YOUR INSTRUCTIONS
Nothing but a number should be written: the count of lines below that contain "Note".

Collected data entries

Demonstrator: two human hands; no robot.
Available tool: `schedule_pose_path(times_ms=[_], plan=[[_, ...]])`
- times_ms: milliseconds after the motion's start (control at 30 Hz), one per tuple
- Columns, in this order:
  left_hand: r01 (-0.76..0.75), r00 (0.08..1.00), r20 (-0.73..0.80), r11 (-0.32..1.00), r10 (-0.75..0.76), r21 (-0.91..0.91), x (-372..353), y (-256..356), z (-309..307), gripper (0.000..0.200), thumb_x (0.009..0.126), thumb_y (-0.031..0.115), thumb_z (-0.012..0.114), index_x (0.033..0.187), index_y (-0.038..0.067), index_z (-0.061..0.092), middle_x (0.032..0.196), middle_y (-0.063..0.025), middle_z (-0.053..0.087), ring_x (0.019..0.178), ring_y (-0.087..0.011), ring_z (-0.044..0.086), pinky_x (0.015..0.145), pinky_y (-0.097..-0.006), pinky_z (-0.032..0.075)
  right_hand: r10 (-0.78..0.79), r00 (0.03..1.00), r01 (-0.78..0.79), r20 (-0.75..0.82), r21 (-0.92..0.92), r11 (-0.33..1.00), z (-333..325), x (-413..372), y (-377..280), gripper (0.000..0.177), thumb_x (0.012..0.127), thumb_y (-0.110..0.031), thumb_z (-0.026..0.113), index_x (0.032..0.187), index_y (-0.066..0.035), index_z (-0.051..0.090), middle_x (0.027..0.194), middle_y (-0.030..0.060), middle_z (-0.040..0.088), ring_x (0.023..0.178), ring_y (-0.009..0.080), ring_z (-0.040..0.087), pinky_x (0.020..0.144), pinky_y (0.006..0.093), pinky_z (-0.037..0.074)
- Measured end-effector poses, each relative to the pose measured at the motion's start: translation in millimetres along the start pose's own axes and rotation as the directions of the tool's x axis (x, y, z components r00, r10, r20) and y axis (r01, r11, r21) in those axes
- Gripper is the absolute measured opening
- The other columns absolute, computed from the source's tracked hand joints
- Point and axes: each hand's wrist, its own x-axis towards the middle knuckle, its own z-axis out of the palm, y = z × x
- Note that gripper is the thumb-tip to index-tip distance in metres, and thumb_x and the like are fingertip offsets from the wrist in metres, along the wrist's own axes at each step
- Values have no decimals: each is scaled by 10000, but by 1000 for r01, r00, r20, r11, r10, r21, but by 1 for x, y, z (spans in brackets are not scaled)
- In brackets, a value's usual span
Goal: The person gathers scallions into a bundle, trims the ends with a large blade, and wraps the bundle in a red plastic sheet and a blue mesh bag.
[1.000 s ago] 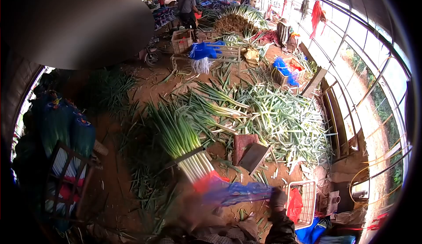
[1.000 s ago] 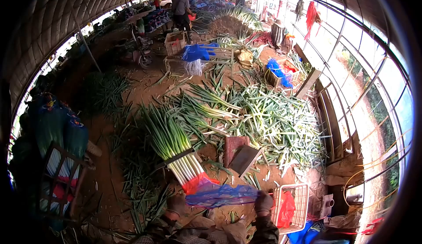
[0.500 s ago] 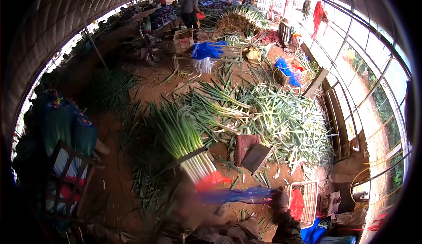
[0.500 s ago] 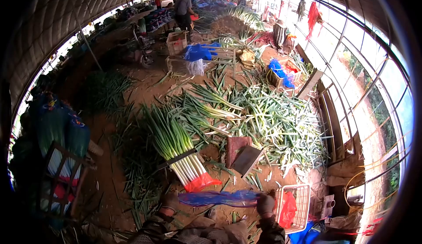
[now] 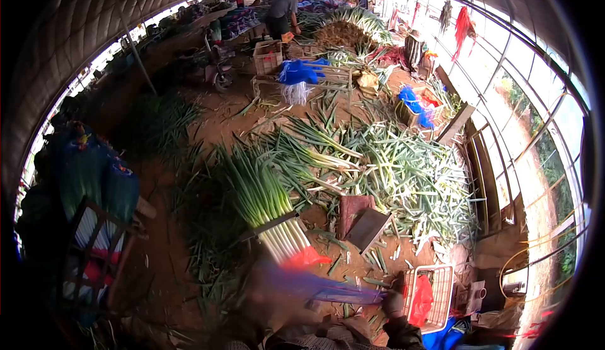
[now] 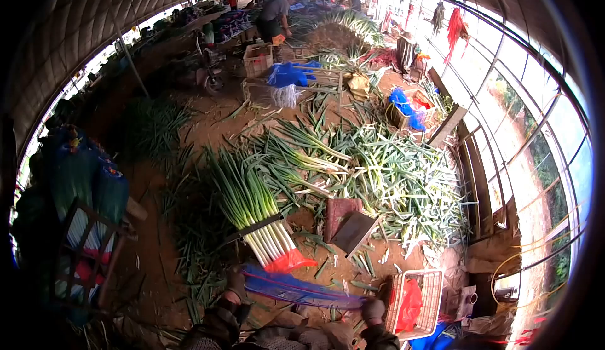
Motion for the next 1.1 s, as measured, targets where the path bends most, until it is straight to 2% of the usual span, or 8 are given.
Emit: schedule_pose_path(times_ms=[100, 233, 333, 467, 567, 667, 833, 1100], plan=[[-444, 882, 176, 646, 437, 621, -13, -72, 41, 264, 857, 175, 587, 1090, 104, 691, 872, -129, 703, 821, -299, 675, 766, -441, 517, 413, 811, -336, 414, 908, -252, -2, 36, 33, 199, 909, -221, 604, 938, -48, 701, 725, 95, 682, 631, 257, 680, 530, 403, 540], [-221, 973, 106, 712, 203, 667, -10, -94, 18, 275, 873, 214, 584, 1097, 93, 690, 913, -133, 700, 858, -291, 676, 779, -429, 521, -83, 917, -380, 390, 918, 116, -101, 52, -58, 257, 933, -199, 583, 1051, 15, 665, 735, 98, 663, 618, 245, 668, 535, 354, 540], [-70, 989, -64, 795, 135, 603, 20, -103, -24, 280, 894, 229, 569, 1106, 86, 684, 948, -125, 699, 882, -277, 672, 787, -416, 526, -436, 559, -516, 705, 707, 483, -124, 34, -123, 298, 975, -216, 561, 1155, 0, 658, 844, 75, 683, 699, 128, 644, 610, 273, 528], [-41, 980, -179, 970, 86, 239, 63, -94, -80, 291, 921, 250, 550, 1118, 77, 676, 996, -114, 696, 915, -259, 668, 798, -398, 532, -761, 286, 304, 582, 698, 648, -79, 17, -165, 219, 971, -191, 592, 1105, -36, 668, 887, 31, 670, 713, 110, 608, 618, 261, 516], [-219, 976, -21, 961, 219, -166, 81, -81, -95, 301, 941, 266, 535, 1127, 70, 670, 1031, -106, 694, 939, -245, 665, 807, -385, 536, -300, 586, -618, 753, 654, 435, -42, 27, -138, 260, 980, -272, 587, 985, -21, 655, 833, 83, 672, 667, 150, 623, 583, 287, 516], [133, 894, 422, 806, 154, -576, 64, -60, -51, 289, 952, 234, 529, 1133, 50, 660, 1050, -103, 692, 933, -222, 665, 802, -359, 537, 47, 792, -607, 609, 776, 173, -39, 59, -96, 287, 965, -309, 573, 961, -28, 632, 764, 85, 610, 600, 207, 601, 566, 351, 527], [-357, 746, 656, 900, 115, 249, 15, -44, 34, 340, 910, 293, 601, 1142, 54, 671, 1057, -112, 696, 927, -251, 660, 806, -377, 528, 404, 823, -311, 400, 912, -268, 13, 123, 25, 345, 992, -372, 504, 775, -109, 557, 620, 23, 524, 491, 181, 519, 450, 325, 454], [-115, 694, 644, 833, -323, 541, 64, -122, -15, 454, 844, 388, 717, 1157, 61, 689, 1067, -126, 702, 917, -297, 653, 811, -407, 514, -411, 668, -581, 620, 780, 233, -86, 97, -113, 117, 943, -209, 605, 945, -94, 625, 816, -3, 583, 704, 120, 554, 612, 305, 492]])
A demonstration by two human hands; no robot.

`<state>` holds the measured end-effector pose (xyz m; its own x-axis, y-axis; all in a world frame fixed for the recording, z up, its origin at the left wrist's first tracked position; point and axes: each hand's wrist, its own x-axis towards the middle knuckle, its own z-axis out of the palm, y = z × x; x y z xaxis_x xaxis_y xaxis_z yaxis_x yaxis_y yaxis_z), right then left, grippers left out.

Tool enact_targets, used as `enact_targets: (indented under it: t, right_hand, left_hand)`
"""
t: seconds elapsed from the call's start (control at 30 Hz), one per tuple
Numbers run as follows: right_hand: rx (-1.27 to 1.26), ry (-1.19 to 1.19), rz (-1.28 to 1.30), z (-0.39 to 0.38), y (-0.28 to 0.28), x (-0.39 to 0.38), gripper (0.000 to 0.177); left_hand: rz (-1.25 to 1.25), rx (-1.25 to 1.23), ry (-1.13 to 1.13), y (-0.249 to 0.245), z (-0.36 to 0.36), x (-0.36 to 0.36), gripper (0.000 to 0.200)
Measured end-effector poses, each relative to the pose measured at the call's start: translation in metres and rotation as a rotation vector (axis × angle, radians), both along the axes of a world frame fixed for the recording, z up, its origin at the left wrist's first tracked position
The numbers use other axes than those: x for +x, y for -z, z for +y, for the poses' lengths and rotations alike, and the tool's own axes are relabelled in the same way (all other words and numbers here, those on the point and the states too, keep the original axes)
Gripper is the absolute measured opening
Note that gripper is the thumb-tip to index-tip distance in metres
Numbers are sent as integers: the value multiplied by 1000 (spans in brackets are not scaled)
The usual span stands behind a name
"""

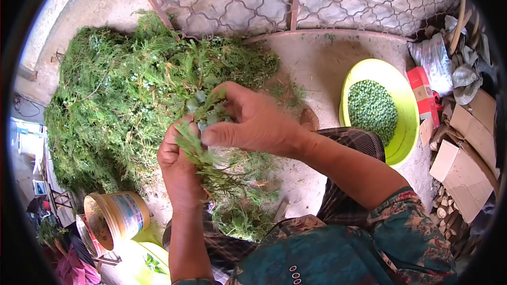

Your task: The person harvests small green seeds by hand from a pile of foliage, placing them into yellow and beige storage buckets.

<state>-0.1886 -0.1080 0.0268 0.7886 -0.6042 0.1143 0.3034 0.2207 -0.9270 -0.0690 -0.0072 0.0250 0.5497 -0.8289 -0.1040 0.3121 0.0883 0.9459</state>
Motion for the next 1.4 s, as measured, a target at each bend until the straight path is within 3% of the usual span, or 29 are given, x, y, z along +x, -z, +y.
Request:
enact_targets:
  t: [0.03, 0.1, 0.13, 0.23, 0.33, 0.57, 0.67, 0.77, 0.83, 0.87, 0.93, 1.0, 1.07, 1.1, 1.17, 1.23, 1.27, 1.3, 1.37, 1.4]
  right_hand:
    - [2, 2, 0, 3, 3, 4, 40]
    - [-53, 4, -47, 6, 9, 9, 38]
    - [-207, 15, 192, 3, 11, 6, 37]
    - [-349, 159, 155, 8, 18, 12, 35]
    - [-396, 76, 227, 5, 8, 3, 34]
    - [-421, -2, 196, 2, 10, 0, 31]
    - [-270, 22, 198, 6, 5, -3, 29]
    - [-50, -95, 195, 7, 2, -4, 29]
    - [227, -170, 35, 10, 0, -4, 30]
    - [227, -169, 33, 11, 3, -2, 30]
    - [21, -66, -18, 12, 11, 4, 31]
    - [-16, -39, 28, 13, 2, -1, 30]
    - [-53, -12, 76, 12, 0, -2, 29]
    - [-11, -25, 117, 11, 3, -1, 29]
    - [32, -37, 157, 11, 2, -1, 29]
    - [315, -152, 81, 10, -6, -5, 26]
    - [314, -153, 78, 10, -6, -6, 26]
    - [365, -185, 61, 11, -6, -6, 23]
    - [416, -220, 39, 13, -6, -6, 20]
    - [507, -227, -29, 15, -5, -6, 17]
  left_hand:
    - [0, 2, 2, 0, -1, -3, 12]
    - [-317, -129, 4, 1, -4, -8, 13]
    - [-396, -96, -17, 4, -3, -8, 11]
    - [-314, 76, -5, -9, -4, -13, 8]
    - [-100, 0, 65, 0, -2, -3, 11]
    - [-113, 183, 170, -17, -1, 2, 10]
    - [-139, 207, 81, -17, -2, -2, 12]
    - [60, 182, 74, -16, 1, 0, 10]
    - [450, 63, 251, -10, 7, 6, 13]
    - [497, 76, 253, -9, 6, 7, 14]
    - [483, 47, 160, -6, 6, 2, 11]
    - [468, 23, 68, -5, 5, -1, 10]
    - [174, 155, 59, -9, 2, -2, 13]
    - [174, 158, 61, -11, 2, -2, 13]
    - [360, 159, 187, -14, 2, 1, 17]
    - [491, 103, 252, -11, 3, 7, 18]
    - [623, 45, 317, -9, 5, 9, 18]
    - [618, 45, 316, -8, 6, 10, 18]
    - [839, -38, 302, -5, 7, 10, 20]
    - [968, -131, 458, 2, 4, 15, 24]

RESULT OF THIS EXERCISE
2